__INSTRUCTIONS FOR THE TASK__.
A word-for-word reproduction of the listing is required.
※ ※ ※
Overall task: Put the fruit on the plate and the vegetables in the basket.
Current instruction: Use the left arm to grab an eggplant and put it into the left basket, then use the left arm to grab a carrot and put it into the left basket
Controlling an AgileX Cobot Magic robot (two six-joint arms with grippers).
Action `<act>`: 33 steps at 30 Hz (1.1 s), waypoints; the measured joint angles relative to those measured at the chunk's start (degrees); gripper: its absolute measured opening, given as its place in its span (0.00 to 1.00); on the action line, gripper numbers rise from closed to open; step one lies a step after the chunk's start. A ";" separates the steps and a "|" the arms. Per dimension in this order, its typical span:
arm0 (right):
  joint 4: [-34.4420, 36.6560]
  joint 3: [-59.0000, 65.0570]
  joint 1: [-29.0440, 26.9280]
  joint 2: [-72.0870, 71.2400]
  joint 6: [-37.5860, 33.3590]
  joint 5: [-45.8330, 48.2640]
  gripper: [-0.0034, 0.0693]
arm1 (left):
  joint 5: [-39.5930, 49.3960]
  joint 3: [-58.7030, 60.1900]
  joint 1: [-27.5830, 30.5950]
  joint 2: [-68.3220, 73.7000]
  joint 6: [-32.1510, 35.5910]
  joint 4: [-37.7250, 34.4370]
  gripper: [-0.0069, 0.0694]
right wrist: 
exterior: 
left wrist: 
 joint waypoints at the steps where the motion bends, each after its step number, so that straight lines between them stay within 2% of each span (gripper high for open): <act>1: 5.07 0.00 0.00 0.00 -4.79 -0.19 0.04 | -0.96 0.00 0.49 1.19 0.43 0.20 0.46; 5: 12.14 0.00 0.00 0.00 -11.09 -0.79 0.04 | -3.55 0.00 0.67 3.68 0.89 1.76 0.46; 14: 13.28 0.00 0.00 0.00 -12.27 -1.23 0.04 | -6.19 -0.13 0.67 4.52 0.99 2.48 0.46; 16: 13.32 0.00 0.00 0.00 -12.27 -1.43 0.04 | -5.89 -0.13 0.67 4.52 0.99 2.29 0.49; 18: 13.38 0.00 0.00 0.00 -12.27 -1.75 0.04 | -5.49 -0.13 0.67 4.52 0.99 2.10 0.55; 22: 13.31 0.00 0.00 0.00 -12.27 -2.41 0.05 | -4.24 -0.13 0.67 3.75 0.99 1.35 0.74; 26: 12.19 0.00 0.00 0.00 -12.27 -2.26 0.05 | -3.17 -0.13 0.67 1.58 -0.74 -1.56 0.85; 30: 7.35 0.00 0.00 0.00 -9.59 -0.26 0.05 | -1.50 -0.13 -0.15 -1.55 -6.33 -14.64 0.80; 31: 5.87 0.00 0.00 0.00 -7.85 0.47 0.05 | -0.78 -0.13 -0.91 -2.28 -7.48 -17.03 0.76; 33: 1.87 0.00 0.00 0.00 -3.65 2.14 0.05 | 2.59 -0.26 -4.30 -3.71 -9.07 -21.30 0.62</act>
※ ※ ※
__WRITTEN RESPONSE__.
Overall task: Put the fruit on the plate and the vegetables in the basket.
Current instruction: Use the left arm to grab an eggplant and put it into the left basket, then use the left arm to grab a carrot and put it into the left basket
Controlling an AgileX Cobot Magic robot (two six-joint arms with grippers).
Action `<act>`: 33 steps at 30 Hz (1.1 s), waypoints; the measured joint angles relative to those measured at the chunk's start (degrees); gripper: its absolute measured opening, given as its place in its span (0.00 to 1.00); on the action line, gripper numbers rise from closed to open; step one lies a step after the chunk's start. A ";" separates the steps and a "|" the arms. Per dimension in this order, its typical span:
arm0 (right):
  joint 4: [-34.4420, 36.6560]
  joint 3: [-59.0000, 65.0570]
  joint 1: [-29.0440, 26.9280]
  joint 2: [-72.0870, 71.2400]
  joint 6: [-37.5860, 33.3590]
  joint 5: [-45.8330, 48.2640]
  gripper: [-0.0034, 0.0693]
arm1 (left):
  joint 5: [-39.5930, 49.3960]
  joint 3: [-58.7030, 60.1900]
  joint 1: [-27.5830, 30.5950]
  joint 2: [-68.3220, 73.7000]
  joint 6: [-32.1510, 35.5910]
  joint 4: [-37.7250, 34.4370]
  gripper: [-0.0069, 0.0694]
right wrist: 
exterior: 
left wrist: 
 joint waypoints at the steps where the motion bends, each after its step number, so that straight lines between them stay within 2% of each span (gripper high for open): <act>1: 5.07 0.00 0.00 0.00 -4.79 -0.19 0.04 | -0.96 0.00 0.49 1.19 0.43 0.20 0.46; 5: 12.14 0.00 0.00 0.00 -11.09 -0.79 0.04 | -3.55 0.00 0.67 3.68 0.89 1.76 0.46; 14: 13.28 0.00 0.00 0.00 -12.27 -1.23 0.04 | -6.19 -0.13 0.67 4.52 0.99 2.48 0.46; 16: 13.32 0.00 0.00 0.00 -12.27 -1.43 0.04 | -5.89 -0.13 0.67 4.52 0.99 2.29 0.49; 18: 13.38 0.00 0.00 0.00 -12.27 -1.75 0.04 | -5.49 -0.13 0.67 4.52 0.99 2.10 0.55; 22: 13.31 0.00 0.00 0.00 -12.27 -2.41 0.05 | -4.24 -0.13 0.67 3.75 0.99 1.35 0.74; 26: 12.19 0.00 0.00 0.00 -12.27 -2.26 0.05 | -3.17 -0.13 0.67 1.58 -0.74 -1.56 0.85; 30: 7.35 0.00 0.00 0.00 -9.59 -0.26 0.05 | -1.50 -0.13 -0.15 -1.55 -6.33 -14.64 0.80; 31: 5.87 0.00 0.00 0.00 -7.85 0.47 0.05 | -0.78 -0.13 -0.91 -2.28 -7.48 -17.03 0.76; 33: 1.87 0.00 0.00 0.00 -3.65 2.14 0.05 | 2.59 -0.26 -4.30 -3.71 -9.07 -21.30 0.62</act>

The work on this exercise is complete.